● **About this exercise**:
When you write out the listing, keep every character and omit the pictures.

● **The data**:
- Opening Delimiter -

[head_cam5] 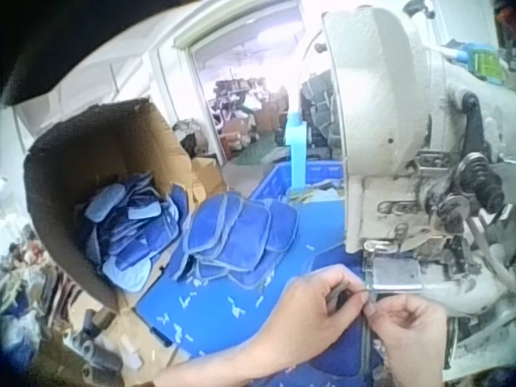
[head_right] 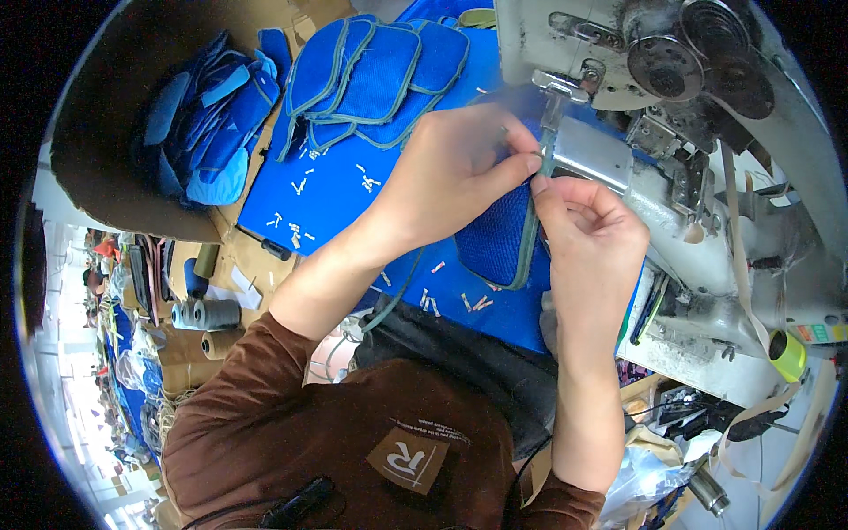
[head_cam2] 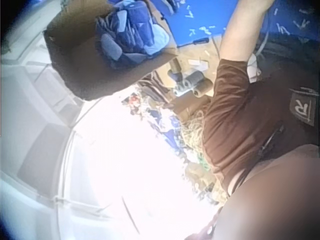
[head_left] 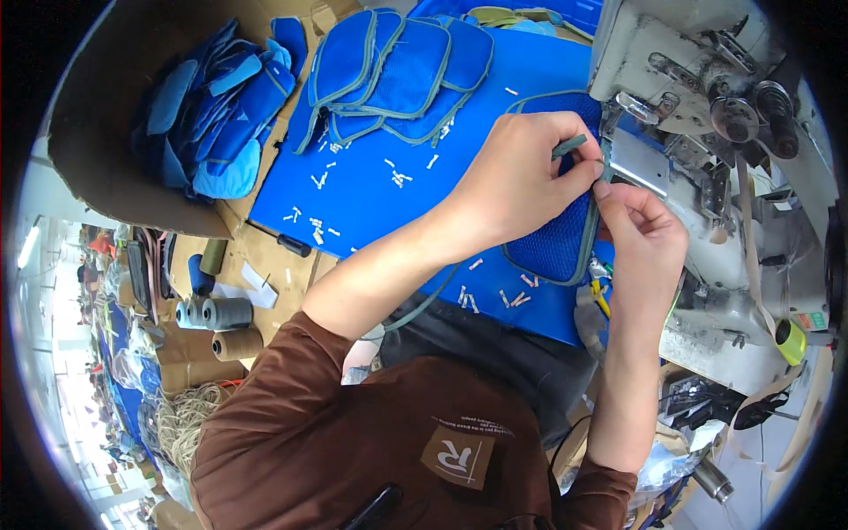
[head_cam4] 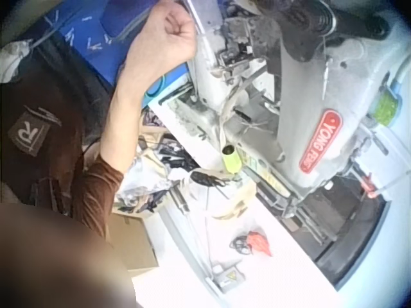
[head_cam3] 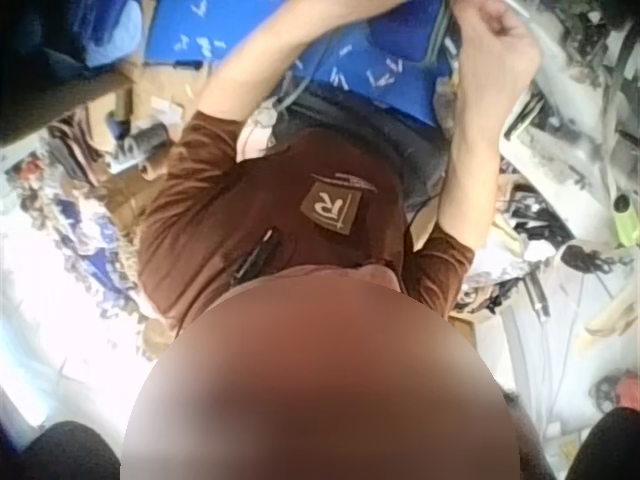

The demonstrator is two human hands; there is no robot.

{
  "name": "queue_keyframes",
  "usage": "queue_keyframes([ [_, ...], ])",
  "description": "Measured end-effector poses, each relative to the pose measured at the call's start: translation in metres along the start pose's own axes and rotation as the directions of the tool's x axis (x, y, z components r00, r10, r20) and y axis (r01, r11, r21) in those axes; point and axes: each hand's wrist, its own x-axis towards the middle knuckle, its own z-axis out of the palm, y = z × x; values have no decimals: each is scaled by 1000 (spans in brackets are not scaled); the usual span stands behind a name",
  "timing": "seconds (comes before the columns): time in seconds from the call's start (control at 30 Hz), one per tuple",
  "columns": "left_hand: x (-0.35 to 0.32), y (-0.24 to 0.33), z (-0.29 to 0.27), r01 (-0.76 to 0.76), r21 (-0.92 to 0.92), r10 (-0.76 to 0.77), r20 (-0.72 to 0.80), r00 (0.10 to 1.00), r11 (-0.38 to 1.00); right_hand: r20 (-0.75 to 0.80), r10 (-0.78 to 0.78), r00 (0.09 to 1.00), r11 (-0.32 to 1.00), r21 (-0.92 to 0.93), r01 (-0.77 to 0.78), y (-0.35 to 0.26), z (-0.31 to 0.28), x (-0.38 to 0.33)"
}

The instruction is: Assembling blue leather pouches by attaching binding straps using an industrial sewing machine.

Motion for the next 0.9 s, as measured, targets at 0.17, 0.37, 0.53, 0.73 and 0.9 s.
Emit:
queue_keyframes([
  [0.17, 2, -5, -2, -35, -26, 34, -3, 999, 999, 33, 38, 999, 999, 6, -38, 0, -4, 5],
  [0.37, 6, -1, -6, -3, 8, 2, 72, 997, 1000, 31, 48, 998, 999, 8, -48, -2, -3, 5],
  [0.53, 4, 5, -5, 55, 62, -58, 52, 997, 997, 3, 43, 999, 999, 7, -43, -7, 1, -1],
  [0.73, 2, 8, -2, 17, -24, -18, -44, 999, 1000, 47, 40, 998, 999, -2, -40, -7, -3, 2],
  [0.9, 5, 5, -4, -17, -22, 17, 18, 1000, 1000, 102, 99, 990, 995, -14, -98, -7, -7, 8],
])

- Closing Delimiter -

● **Task answer**:
[head_cam5] 
[head_right] 
[head_cam2] 
[head_left] 
[head_cam4] 
[head_cam3] 

The demonstrator is two human hands; there is no robot.

{
  "name": "queue_keyframes",
  "usage": "queue_keyframes([ [_, ...], ])",
  "description": "Measured end-effector poses, each relative to the pose measured at the call's start: translation in metres along the start pose's own axes and rotation as the directions of the tool's x axis (x, y, z components r00, r10, r20) and y axis (r01, r11, r21) in those axes; point and axes: each hand's wrist, its own x-axis towards the middle knuckle, its own z-axis out of the palm, y = z × x; values have no decimals: each is scaled by 1000 (spans in brackets are not scaled); the usual span stands behind a name",
  "timing": "seconds (comes before the columns): time in seconds from the call's start (control at 30 Hz), one per tuple",
  "columns": "left_hand: x (-0.35 to 0.32), y (-0.24 to 0.33), z (-0.29 to 0.27), r01 (-0.76 to 0.76), r21 (-0.92 to 0.92), r10 (-0.76 to 0.77), r20 (-0.72 to 0.80), r00 (0.10 to 1.00), r11 (-0.38 to 1.00); right_hand: r20 (-0.75 to 0.80), r10 (-0.78 to 0.78), r00 (0.09 to 1.00), r11 (-0.32 to 1.00), r21 (-0.92 to 0.93), r01 (-0.77 to 0.78), y (-0.35 to 0.26), z (-0.31 to 0.28), x (-0.38 to 0.33)"
}

The instruction is: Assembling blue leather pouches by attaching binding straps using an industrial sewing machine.

Motion for the next 0.9 s, as measured, targets at 0.17, 0.37, 0.53, 0.73 and 0.9 s.
Emit:
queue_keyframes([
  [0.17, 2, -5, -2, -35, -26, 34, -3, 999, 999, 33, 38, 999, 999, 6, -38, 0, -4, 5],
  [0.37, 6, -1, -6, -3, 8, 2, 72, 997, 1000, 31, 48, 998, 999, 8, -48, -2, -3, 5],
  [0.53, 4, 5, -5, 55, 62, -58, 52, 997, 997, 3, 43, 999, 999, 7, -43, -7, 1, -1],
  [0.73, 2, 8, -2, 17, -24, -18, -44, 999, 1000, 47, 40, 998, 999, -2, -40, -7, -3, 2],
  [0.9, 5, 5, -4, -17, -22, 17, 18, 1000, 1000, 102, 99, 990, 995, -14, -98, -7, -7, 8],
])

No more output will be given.